New hydrogel: Eye injury closed, as long as five minutes
The eye is a very fragile part of the body, and accidental damage to the eyes can make it hard to get instant professional repair in many cases; How to quickly and effectively close the eye damage, to save the injured eyesight, is of great significance. Perhaps at this time, the hospital is still far away, medical assistance is to race against time.
Scientists from the University of Southern California (USC) have developed a gel that quickly closes the eye's damage and helps to solve the problem, seeking effective time for patient follow-up and recovery. Interdisciplinary teams are involved in this process. They developed a reversible, temperature-sensitive gel that temporarily blocked eye damage. When applied to the eye, this gel changes from a liquid to a super semi-solid. When the patient is ready for surgery, the doctor can remove the seal by adding cold water.
The study was published on December 6 in Science Translational Medicine.

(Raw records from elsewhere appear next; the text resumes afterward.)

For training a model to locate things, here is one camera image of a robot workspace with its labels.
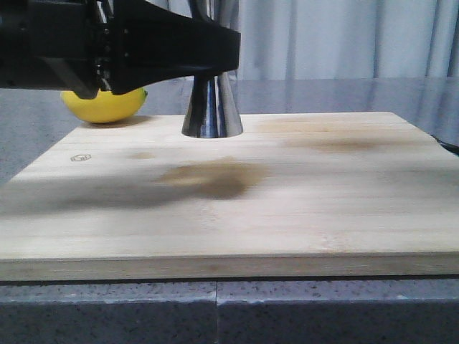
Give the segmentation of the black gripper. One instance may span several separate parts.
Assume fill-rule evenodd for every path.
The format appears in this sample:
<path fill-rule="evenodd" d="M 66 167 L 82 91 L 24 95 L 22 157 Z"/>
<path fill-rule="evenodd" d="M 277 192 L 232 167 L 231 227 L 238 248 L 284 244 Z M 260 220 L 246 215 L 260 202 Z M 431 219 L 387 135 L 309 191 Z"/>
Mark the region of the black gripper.
<path fill-rule="evenodd" d="M 111 1 L 2 1 L 1 87 L 110 90 Z"/>

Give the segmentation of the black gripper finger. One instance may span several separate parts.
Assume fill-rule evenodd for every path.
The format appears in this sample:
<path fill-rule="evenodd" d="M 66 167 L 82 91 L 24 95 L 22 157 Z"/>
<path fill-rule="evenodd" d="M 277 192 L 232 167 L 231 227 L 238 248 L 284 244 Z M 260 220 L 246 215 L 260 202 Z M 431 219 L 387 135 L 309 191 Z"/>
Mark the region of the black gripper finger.
<path fill-rule="evenodd" d="M 223 22 L 231 1 L 190 1 L 182 16 L 148 1 L 114 1 L 109 86 L 115 95 L 239 66 L 240 33 Z"/>

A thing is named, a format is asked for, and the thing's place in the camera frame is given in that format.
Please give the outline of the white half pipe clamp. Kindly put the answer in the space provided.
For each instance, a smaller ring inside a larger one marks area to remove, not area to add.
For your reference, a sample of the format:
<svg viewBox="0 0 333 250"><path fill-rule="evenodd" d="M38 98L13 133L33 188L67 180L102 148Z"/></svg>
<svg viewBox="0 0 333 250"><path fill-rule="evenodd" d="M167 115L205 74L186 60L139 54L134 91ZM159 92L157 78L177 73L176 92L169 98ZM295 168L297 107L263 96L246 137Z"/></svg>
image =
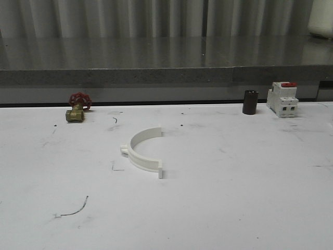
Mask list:
<svg viewBox="0 0 333 250"><path fill-rule="evenodd" d="M155 172L158 174L158 178L162 179L163 170L162 170L162 160L149 158L137 153L134 148L139 143L146 141L148 139L162 137L162 128L155 127L143 130L136 135L134 135L128 143L120 146L120 151L122 154L126 154L129 158L129 161L135 165L137 168L149 172Z"/></svg>

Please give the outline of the dark brown cylindrical coupling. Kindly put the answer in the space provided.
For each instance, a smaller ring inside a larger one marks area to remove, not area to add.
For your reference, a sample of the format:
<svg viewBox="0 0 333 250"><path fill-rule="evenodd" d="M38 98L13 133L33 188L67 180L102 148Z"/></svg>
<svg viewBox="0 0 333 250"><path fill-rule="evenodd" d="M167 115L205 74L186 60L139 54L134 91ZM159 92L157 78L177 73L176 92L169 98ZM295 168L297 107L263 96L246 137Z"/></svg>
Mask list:
<svg viewBox="0 0 333 250"><path fill-rule="evenodd" d="M244 93L244 102L242 107L242 113L246 115L254 115L257 110L258 103L258 91L246 90Z"/></svg>

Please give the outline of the brass valve red handwheel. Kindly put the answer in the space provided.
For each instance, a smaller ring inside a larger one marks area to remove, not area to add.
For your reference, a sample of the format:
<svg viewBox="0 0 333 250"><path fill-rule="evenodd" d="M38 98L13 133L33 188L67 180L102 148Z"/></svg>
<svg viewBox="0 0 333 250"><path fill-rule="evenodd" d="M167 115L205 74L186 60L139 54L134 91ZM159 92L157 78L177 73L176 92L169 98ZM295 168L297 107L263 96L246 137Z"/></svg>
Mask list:
<svg viewBox="0 0 333 250"><path fill-rule="evenodd" d="M84 120L84 113L90 110L92 100L88 94L77 92L70 96L69 105L72 109L66 111L66 121L82 122Z"/></svg>

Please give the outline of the grey stone counter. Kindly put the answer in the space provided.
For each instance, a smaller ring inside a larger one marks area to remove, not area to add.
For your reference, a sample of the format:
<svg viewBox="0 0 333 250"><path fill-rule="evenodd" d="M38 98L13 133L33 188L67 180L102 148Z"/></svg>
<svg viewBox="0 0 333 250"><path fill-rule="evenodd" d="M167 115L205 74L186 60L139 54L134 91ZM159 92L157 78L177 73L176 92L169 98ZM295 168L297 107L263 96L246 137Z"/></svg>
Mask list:
<svg viewBox="0 0 333 250"><path fill-rule="evenodd" d="M297 36L1 39L3 106L238 102L275 81L332 100L332 41Z"/></svg>

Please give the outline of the white container background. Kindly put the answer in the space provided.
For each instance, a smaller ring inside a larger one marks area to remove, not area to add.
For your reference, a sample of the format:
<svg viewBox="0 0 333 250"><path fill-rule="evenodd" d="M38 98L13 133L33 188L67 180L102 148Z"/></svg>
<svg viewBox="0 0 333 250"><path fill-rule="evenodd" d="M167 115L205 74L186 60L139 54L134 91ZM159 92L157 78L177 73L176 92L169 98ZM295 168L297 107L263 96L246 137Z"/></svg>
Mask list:
<svg viewBox="0 0 333 250"><path fill-rule="evenodd" d="M332 39L332 0L314 0L308 30L314 36Z"/></svg>

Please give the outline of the white circuit breaker red switch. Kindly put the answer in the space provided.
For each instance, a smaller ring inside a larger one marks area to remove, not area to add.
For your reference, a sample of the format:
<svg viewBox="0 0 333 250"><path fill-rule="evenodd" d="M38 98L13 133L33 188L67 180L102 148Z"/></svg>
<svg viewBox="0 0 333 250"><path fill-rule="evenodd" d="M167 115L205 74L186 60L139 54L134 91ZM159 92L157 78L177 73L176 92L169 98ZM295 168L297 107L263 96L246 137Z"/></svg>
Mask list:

"If you look at the historical figures for the past decades, the percentage of eye-related war injuries has risen from 1 percent to 10 percent to 15 percent, some of which can be attributed to changes in war, Especially when using improvised explosive devices, "says John Whalen, an assistant professor of ophthalmology at the Roski Eye Institute at the University of Southern California. He is a member of the USC Institute of Biomedical Therapeutics. "When the Department asked the scientific community to develop new ways to treat eye injuries, we immediately came up with an advanced material that we have used as an adhesive for retinal implants."
The material used for retinal implants is a hydrogel, called PNIPAM, poly (N-isopropylacrylamide), which has the unique property of being well suited for this direction of application: when cooled, This gel will be liquid and easy to use. As the temperature rises, it will become a viscous semi-solid with strong adhesion.
"Because the initial hydrogel transition was at a temperature very close to that of human eyes, we needed to tailor its properties to ensure a fast solid state seal when applied to the eye," says study leader Niki Bayat. Now this intelligent hydrogel offers a perfect, reversible closure that promises to be the second generation of tissue adhesives. "
When the ophthalmologist is ready to repair the eye, the hydrogel can be removed by reducing the viscosity of the cold water added to the eye.
The team also developed a special hydrogel syringe that can be easily used at the front and quickly cool the hydrogel before use. The syringe has a cooling chamber filled with ammonium nitrate crystals - a quick-frozen ice pack. By adding water to the chamber, the crystal can activate and cool the hydrogel within 30 seconds.
"We wanted to optimize the delivery so that it not only cooled the hydrogel quickly but also filled the eye's perforation with a 10-minute window while maintaining its temperature," Whalen said. "It's easy to use Almost as if the bathroom's closures are closed. "
This method will also reduce the overall wound closure time of the eye. This temporary intervention can reduce the original repair time of 30 minutes or more to less than 5 minutes, and strive for valuable time for medical staff. In the rabbit model, hydrogels improve the pressure inside the eye, which is crucial for preventing retinal detachment eventually leading to vision loss. Researchers hope to begin clinical safety testing of humans in 2019.